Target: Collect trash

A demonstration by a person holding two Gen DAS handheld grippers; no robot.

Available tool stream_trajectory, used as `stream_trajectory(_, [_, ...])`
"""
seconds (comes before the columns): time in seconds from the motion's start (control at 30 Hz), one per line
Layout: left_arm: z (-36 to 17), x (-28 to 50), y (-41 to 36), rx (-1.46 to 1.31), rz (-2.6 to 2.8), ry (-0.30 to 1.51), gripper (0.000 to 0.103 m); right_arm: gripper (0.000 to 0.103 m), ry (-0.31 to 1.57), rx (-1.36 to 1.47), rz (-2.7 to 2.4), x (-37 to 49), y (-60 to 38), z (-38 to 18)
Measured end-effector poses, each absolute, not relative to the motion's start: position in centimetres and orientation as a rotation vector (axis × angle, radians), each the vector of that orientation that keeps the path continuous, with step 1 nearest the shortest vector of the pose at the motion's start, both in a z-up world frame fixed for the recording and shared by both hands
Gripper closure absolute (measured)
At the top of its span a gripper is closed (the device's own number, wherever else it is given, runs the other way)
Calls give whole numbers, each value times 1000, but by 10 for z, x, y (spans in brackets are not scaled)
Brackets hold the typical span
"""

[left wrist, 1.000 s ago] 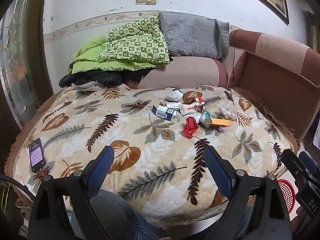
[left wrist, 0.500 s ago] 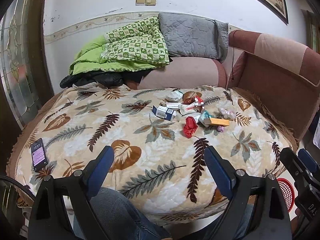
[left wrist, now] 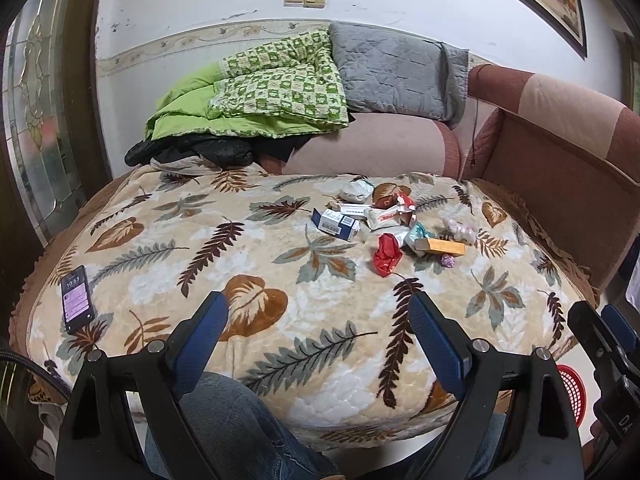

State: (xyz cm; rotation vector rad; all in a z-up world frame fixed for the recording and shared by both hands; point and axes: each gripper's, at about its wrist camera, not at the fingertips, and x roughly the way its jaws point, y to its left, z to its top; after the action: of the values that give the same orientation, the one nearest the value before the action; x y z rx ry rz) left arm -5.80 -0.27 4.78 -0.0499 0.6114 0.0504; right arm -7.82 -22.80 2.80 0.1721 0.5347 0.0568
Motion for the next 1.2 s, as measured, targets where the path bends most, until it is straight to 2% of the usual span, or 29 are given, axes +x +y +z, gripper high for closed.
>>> stream_trajectory(1.2, [43, -52, 3, -30, 27, 620, 12, 2, 518, 166, 49, -79, -228, 30])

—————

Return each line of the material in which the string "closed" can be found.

At the top of its span a gripper is closed (the device's own number, wherever else it is given, runs the other way)
Motion for the next 1.2 s, as measured, targets where the path bends most, until it is straight to 2% of the usual span, or 29 are given, axes +x +y +z, gripper high for closed.

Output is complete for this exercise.